Start of INPUT DATA

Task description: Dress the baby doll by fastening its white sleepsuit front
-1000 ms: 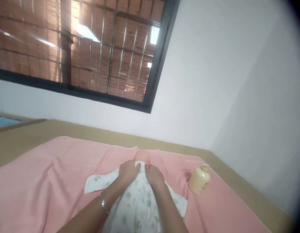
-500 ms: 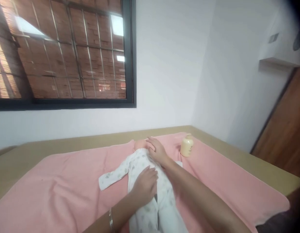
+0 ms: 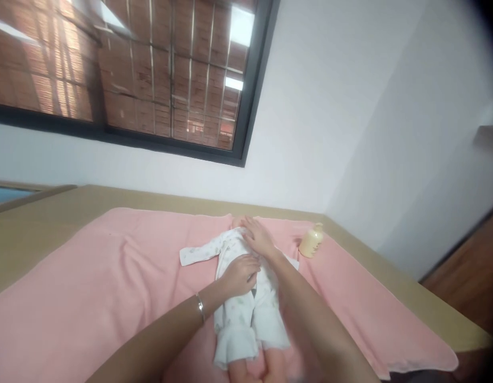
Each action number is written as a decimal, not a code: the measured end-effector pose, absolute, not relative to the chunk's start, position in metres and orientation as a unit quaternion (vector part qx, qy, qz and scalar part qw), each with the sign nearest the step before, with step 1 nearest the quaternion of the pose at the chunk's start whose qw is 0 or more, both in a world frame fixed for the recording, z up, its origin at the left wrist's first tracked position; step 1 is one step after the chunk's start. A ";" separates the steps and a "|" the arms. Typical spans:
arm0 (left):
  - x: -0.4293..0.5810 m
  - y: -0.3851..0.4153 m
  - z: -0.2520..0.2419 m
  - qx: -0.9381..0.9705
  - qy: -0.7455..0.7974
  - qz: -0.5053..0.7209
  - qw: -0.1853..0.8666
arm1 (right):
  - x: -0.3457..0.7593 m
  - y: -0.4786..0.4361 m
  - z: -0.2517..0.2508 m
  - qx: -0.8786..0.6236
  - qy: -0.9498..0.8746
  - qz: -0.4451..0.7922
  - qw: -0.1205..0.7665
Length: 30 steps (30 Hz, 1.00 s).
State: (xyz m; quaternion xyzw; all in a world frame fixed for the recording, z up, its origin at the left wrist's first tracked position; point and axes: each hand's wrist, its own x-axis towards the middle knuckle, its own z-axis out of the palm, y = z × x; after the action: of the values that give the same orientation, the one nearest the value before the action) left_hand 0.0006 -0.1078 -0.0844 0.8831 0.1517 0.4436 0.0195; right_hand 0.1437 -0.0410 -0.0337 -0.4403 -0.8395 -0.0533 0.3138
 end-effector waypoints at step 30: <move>-0.004 -0.113 -0.094 0.885 0.186 0.428 0.011 | 0.158 -0.040 -0.063 -0.428 -0.852 -0.008 0.302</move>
State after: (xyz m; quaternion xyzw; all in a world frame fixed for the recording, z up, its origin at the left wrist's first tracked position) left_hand -0.0044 -0.1128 -0.0944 0.8846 0.1856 0.4277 0.0107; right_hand 0.1583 -0.0405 -0.0630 -0.4281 -0.8518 -0.0077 0.3019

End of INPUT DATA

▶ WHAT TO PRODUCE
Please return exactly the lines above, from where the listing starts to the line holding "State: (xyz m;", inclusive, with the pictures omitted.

▶ OUTPUT OF THE EXERCISE
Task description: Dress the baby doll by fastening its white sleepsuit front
-1000 ms: 
-500 ms: 
+0 ms: 
Each action number is written as a decimal, not a code: the measured end-effector pose, absolute, not relative to the chunk's start, position in metres and orientation as a unit quaternion (vector part qx, qy, qz and scalar part qw), each with the sign nearest the step before, with step 1 nearest the quaternion of the pose at the chunk's start whose qw is 0 or more, both in a world frame fixed for the recording, z up, its origin at the left wrist's first tracked position; step 1 is one step after the chunk's start. A ";" separates the steps and a "|" the arms. Typical spans:
arm0 (left):
  - x: -0.4293..0.5810 m
  - y: -0.3851..0.4153 m
  - z: -0.2520..0.2419 m
  - qx: -0.9381..0.9705
  - qy: -0.7455..0.7974
  - qz: -0.5053..0.7209
  - qw: -0.1853..0.8666
arm1 (right):
  - x: -0.3457..0.7593 m
  - y: -0.4786..0.4361 m
  - z: -0.2517..0.2508 m
  - qx: -0.8786..0.6236
  - qy: -0.9498..0.8746
  - qz: -0.4451..0.7922
  - qw: -0.1205..0.7665
Length: 30 steps (30 Hz, 1.00 s).
State: (xyz m; quaternion xyzw; all in a world frame fixed for the recording, z up, its origin at the left wrist's first tracked position; point and axes: each hand's wrist, its own x-axis towards the middle knuckle, its own z-axis out of the palm, y = z × x; after the action: of the values that give the same orientation, the one nearest the value before the action) left_hand 0.0006 -0.1078 -0.0844 0.8831 0.1517 0.4436 0.0195; right_hand 0.1437 -0.0410 -0.0337 -0.4403 -0.8395 -0.0533 0.3138

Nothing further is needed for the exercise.